Silencer not matching or disabling notification

I have a server that is doing a fstrim command every night, and during that time, I want to silence the disk alerts.

So I’m adding silencers:

Alarms list: {
    "all": false,
    "type": "SILENCE",
    "silencers": [
        {
            "alarm": "disk_util.nvme3n1"
        },
        {
            "context": "disk_util.nvme3n1.10min_disk_utilization"
        }
    ]
}

(I’m adding both an alarm and a context silencer, just trying to get it to match something, I’ve tried other names but I can’t get anything to work).

and this is the alarm that’s still going off:

Alarms list: {
    "hostname": "fqdn",
    "latest_alarm_log_unique_id": 1647905719,
    "status": true,
    "now": 1648377809,
    "alarms": {
        "disk_util.nvme3n1.10min_disk_utilization": {
            "id": 1647905528,
            "name": "10min_disk_utilization",
            "chart": "disk_util.nvme3n1",
            "family": "nvme3n1",
            "active": true,
            "disabled": false,
            "silenced": false,
            "exec": "/usr/libexec/netdata/plugins.d/alarm-notify.sh",
            "recipient": "sysadmin",
            "source": "130@/etc/netdata/health.d/disks.conf",
            "units": "%",
            "info": "the percentage of time the disk was busy, during the last 10 minutes",
            "status": "WARNING",
            "last_status_change": 1648376654,
            "last_updated": 1648377794,
            "next_update": 1648377854,
            "update_every": 60,
            "delay_up_duration": 0,
            "delay_down_duration": 900,
            "delay_max_duration": 3600,
            "delay_multiplier": 1.200000,
            "delay": 0,
            "delay_up_to_timestamp": 1648376654,
            "warn_repeat_every": "0",
            "crit_repeat_every": "0",
            "value_string": "87%",
            "last_repeat": "0",
            "db_after": 1648377195,
            "db_before": 1648377794,
            "lookup_method": "average",
            "lookup_after": -600,
            "lookup_before": 0,
            "lookup_options": "unaligned",
            "warn":"$this > $green * (($status >= $WARNING) ? (0.7) : (1))",
            "warn_parsed":"(${this} > (${green} * ((${status} >= ${WARNING}) ? 0.7 : 1)))",
            "crit":"$this > $red * (($status == $CRITICAL) ? (0.7) : (1))",
            "crit_parsed":"(${this} > (${red} * ((${status} == ${CRITICAL}) ? 0.7 : 1)))",
            "green":90,
            "red":98,
            "value":87.0127922
        }
    }
}

it’s still saying ‘silenced: false’, and still sending a notification.
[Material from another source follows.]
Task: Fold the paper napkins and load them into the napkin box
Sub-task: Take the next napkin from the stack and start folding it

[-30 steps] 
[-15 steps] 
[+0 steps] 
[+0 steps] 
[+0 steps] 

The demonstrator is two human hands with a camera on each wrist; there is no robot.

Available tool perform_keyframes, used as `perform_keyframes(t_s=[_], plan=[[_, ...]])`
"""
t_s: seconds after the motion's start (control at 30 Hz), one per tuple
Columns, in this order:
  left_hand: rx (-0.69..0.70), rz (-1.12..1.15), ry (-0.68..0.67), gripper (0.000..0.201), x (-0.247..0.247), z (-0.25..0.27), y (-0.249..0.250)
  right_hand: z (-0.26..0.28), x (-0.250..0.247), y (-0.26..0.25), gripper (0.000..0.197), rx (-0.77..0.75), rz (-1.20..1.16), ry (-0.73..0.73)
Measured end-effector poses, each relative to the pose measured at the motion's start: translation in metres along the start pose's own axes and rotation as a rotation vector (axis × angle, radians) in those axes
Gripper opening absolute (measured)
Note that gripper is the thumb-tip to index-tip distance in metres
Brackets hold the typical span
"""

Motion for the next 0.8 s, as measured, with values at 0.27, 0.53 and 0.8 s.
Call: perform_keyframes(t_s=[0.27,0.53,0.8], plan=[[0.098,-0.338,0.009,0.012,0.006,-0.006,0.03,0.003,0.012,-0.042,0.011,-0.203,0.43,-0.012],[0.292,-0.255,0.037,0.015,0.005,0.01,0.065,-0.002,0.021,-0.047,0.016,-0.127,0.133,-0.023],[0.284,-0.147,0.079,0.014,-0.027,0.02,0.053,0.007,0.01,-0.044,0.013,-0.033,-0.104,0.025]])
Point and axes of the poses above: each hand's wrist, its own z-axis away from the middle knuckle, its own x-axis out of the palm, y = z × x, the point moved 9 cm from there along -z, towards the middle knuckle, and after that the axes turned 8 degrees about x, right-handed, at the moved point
I know it’s going to be something simple, but what am I missing?

Also, as far as I can tell, you can’t see in the GUI if something is silenced, is that right? That would be really handy to see if this would work properly.

I’m using the netdata docker image : netdata:v1.29.3 .

Thanks,
Chris.

Hi there,

Let me start from the beginning

I have a server that is doing a fstrim command every night, and during that time, I want to silence the disk alerts.
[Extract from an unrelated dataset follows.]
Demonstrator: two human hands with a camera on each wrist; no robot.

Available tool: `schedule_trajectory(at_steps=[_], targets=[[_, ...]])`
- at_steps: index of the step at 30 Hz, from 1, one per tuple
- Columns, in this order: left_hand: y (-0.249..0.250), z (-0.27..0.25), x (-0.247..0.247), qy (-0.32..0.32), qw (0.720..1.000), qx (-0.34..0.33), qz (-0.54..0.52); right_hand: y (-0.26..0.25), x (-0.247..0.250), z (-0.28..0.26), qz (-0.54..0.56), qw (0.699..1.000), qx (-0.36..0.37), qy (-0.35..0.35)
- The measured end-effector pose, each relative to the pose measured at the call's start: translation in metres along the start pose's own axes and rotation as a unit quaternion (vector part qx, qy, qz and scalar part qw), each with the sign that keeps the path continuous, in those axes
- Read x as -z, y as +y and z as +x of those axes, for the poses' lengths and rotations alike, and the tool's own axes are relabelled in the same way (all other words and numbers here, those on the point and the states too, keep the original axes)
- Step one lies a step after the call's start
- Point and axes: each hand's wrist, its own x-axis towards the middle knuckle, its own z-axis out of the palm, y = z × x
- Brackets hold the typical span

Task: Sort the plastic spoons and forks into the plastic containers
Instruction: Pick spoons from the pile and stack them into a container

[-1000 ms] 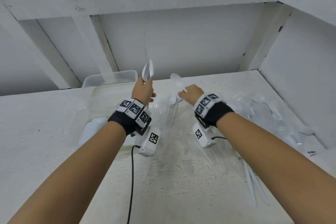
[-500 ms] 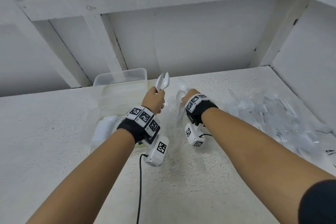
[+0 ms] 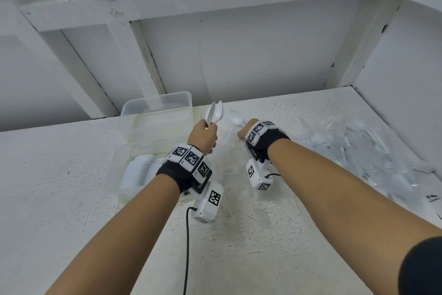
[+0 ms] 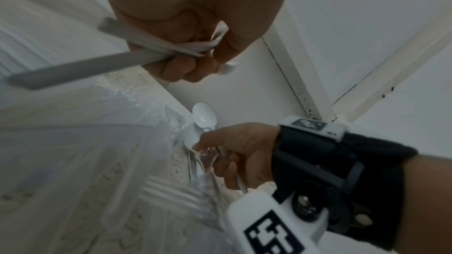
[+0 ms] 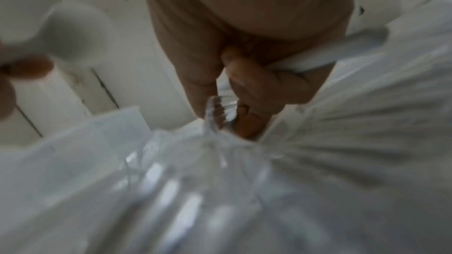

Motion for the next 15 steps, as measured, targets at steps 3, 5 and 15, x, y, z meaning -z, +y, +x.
schedule_trajectory(at_steps=[3, 5, 15], targets=[[-0.001, 0.001, 0.001, -0.004, 1.000, -0.005, 0.003, 0.003, 0.006, 0.002, 0.058, 0.998, 0.003, 0.000], [-0.002, 0.003, 0.000, -0.005, 1.000, -0.007, 0.007, 0.007, 0.011, 0.001, 0.102, 0.995, -0.004, 0.002], [0.001, 0.022, -0.026, -0.021, 0.995, -0.029, 0.092, 0.040, 0.043, -0.029, 0.139, 0.965, 0.144, 0.172]])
For your issue the ideal solution would be: in a specific time frame the Agent to silence these alerts (the disk ones). In your version of the Agent (and in the current) you can’t silence an alert for a period of a day. If you want this you must ask for a feature request in Sign in to GitHub · GitHub in the GH repo.

Now a workaround to silence (forever disk alerts is)

Option 1 (easy way):

Set the particular alert (by default: /etc/netdata/health/health.d/specific_alert_conf_file.conf to silent

Option 2 (a little bit more advance):
Use the Health API Health API Calls | Learn Netdata

Let’s try the Option 1 and see if it fixes your issue.

Also, as far as I can tell, you can’t see in the GUI if something is silenced, is that right? That would be really handy to see if this would work properly.

For this, you can also make a feature request.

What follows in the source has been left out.